### THE TASK
Nothing below is to be printed except the lines between the line holding "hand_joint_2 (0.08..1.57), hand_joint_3" and the line holding "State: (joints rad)", inclusive, each exactly as it appears.

### DATA LISTING
==================================================
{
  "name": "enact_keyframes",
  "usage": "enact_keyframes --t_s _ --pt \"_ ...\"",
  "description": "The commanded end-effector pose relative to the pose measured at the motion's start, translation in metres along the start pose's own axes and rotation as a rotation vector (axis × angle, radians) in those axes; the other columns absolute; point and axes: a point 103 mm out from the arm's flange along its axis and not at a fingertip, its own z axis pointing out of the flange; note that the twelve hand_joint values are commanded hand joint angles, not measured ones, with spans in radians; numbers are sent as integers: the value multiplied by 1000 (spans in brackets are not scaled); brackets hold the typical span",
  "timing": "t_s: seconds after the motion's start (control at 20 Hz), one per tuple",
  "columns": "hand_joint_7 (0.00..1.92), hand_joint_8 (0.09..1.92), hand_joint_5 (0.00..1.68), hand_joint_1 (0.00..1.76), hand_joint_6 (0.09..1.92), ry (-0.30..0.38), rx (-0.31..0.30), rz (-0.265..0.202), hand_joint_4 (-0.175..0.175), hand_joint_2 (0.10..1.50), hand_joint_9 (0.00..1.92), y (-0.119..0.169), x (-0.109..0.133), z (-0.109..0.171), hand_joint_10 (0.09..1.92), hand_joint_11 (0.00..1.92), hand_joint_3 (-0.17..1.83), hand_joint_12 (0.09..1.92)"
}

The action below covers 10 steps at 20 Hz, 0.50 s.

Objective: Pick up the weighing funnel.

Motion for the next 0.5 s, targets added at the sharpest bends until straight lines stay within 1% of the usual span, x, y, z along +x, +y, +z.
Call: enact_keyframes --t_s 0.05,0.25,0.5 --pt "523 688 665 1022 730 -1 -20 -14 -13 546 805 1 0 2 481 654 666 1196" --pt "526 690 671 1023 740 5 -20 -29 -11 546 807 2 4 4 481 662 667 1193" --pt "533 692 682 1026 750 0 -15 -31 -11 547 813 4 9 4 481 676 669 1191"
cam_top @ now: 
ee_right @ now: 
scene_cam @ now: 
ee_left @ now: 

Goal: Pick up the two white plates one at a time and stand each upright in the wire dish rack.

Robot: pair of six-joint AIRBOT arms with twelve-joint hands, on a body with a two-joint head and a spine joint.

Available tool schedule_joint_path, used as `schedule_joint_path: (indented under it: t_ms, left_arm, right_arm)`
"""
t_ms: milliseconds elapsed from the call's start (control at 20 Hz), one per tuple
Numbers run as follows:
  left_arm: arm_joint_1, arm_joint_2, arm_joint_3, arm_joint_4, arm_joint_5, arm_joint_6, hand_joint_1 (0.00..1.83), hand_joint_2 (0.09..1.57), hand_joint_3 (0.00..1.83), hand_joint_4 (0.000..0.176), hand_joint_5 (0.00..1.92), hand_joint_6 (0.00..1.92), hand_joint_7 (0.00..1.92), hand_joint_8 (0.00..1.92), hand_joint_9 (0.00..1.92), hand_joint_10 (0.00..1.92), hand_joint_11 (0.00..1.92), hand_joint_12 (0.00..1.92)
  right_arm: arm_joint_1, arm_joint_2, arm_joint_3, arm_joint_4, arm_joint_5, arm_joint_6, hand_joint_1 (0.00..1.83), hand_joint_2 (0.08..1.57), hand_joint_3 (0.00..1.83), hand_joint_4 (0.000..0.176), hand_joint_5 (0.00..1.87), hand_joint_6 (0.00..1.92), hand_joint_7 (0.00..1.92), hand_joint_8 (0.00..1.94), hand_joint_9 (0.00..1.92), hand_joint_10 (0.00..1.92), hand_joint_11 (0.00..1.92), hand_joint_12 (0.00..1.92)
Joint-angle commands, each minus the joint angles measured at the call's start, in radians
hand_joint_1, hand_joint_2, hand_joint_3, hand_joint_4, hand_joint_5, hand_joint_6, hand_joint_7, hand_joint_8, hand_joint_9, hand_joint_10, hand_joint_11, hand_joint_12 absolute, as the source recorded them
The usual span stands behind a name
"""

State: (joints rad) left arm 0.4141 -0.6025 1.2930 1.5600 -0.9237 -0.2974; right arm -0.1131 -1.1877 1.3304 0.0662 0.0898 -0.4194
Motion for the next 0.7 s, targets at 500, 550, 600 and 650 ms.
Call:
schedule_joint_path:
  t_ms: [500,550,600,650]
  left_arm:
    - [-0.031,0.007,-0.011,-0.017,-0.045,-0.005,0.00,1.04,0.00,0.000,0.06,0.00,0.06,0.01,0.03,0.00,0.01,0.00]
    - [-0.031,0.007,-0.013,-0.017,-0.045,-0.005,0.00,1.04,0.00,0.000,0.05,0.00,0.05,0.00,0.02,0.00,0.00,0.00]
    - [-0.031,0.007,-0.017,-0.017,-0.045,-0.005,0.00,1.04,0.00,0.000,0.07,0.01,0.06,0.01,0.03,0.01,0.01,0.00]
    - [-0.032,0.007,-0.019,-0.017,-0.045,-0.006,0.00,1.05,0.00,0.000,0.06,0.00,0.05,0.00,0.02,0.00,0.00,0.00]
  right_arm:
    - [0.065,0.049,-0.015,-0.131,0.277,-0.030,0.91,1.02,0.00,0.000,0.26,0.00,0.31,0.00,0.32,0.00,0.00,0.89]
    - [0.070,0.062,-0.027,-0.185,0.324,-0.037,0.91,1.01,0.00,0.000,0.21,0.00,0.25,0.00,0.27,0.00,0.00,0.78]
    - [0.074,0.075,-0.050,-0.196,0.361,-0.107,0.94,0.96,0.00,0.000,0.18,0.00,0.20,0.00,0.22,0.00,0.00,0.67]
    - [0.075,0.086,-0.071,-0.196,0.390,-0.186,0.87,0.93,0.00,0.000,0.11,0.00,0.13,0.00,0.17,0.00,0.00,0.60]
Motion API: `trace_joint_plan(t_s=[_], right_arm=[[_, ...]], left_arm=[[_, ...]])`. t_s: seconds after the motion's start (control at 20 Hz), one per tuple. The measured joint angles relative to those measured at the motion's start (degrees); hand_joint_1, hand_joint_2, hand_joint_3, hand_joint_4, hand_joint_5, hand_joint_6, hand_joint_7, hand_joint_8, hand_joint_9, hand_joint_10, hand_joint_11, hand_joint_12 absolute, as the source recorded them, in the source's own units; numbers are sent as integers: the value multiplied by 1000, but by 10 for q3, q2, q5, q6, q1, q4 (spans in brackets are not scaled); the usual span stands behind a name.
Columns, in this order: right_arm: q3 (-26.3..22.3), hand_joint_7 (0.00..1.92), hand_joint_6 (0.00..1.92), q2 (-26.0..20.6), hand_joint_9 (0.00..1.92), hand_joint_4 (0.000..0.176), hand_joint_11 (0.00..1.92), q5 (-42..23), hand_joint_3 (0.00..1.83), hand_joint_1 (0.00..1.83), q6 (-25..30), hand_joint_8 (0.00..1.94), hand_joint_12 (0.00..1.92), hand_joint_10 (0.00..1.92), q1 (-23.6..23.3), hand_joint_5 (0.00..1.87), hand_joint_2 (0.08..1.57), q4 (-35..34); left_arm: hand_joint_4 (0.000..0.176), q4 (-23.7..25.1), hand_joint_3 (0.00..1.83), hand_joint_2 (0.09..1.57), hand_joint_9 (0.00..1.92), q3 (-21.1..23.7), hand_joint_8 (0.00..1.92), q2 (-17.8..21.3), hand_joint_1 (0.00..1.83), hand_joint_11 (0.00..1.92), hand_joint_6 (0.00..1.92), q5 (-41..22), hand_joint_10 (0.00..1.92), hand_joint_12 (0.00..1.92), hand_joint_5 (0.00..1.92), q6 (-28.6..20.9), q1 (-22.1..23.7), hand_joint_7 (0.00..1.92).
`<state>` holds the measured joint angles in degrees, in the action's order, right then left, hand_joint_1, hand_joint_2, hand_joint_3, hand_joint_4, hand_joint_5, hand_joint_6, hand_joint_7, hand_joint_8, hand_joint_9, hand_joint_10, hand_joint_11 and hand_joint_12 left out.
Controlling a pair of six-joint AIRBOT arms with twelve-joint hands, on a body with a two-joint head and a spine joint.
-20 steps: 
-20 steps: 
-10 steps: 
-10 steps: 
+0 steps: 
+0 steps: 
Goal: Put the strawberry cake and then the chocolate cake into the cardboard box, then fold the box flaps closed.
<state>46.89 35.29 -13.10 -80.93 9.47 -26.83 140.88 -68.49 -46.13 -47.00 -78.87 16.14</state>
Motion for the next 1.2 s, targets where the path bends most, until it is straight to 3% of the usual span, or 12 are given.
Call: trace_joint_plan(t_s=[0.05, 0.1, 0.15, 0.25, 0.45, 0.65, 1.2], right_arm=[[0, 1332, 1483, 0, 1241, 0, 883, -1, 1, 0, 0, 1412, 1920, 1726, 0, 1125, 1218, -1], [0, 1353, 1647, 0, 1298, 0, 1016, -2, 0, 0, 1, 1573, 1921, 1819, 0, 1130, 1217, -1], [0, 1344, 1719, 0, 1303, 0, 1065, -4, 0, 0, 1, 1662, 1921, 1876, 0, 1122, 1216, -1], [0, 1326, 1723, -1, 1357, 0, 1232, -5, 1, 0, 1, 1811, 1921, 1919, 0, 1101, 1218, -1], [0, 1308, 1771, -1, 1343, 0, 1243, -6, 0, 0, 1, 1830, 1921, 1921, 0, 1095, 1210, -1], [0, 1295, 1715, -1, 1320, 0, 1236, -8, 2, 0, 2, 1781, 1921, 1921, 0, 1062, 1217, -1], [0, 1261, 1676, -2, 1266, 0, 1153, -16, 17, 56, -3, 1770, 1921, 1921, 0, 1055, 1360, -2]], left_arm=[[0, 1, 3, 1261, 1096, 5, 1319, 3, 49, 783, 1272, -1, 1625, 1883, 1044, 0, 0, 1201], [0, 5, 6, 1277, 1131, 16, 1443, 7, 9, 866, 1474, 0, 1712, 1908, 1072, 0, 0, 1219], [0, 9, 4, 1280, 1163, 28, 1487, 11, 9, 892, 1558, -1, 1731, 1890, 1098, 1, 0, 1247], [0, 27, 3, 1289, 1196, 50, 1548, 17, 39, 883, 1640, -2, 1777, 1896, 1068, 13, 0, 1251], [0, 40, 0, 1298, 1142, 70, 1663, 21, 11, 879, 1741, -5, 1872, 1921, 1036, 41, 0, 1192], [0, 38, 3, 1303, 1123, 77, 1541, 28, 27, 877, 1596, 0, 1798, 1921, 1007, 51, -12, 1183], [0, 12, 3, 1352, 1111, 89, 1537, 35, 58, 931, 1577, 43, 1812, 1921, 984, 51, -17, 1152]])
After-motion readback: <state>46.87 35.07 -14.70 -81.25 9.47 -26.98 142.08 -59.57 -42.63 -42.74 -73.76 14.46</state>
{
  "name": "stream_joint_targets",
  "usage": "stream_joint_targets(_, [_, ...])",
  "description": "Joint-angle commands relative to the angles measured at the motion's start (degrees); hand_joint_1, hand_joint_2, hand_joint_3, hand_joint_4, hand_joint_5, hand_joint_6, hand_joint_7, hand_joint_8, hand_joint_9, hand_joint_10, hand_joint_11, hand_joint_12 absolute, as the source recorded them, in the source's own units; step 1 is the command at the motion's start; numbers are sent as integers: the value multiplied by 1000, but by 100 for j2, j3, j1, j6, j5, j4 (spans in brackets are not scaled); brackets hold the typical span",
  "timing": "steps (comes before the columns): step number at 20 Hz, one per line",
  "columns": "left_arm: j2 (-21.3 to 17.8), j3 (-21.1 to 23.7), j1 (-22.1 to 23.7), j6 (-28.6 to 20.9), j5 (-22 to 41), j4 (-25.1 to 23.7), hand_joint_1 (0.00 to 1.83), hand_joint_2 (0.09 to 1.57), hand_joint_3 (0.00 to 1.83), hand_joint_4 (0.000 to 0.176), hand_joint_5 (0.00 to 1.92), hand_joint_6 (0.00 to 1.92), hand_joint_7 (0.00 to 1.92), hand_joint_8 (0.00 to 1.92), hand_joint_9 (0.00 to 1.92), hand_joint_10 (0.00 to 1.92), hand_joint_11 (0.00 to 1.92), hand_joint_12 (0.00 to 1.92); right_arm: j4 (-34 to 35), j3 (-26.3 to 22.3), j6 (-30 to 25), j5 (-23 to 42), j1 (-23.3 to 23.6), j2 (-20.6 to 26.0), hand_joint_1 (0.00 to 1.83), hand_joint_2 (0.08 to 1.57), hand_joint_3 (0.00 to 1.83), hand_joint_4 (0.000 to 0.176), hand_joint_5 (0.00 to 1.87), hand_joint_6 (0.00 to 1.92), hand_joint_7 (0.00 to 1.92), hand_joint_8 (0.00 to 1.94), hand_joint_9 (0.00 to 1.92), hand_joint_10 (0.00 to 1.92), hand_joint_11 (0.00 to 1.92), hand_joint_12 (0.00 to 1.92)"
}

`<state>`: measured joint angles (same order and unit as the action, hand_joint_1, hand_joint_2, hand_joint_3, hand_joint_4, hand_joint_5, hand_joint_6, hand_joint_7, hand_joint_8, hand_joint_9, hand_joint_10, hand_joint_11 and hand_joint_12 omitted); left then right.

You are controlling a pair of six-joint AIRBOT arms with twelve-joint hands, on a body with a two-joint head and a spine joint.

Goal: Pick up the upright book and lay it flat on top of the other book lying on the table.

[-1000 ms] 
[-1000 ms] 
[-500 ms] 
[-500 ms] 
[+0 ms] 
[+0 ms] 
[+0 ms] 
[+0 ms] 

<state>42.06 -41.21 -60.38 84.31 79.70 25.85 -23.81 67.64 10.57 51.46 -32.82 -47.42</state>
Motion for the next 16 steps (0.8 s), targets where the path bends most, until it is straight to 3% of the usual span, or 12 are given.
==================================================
### ANSWER TO THIS EXERCISE
  right_arm: arm_joint_1, arm_joint_2, arm_joint_3, arm_joint_4, arm_joint_5, arm_joint_6, hand_joint_1 (0.00..1.83), hand_joint_2 (0.08..1.57), hand_joint_3 (0.00..1.83), hand_joint_4 (0.000..0.176), hand_joint_5 (0.00..1.87), hand_joint_6 (0.00..1.92), hand_joint_7 (0.00..1.92), hand_joint_8 (0.00..1.94), hand_joint_9 (0.00..1.92), hand_joint_10 (0.00..1.92), hand_joint_11 (0.00..1.92), hand_joint_12 (0.00..1.92)
Joint-angle commands, each minus the joint angles measured at the call's start, in radians
hand_joint_1, hand_joint_2, hand_joint_3, hand_joint_4, hand_joint_5, hand_joint_6, hand_joint_7, hand_joint_8, hand_joint_9, hand_joint_10, hand_joint_11, hand_joint_12 absolute, as the source recorded them
The usual span stands behind a name
"""

State: (joints rad) left arm 0.4141 -0.6025 1.2930 1.5600 -0.9237 -0.2974; right arm -0.1131 -1.1877 1.3304 0.0662 0.0898 -0.4194

This answer requires no additional content.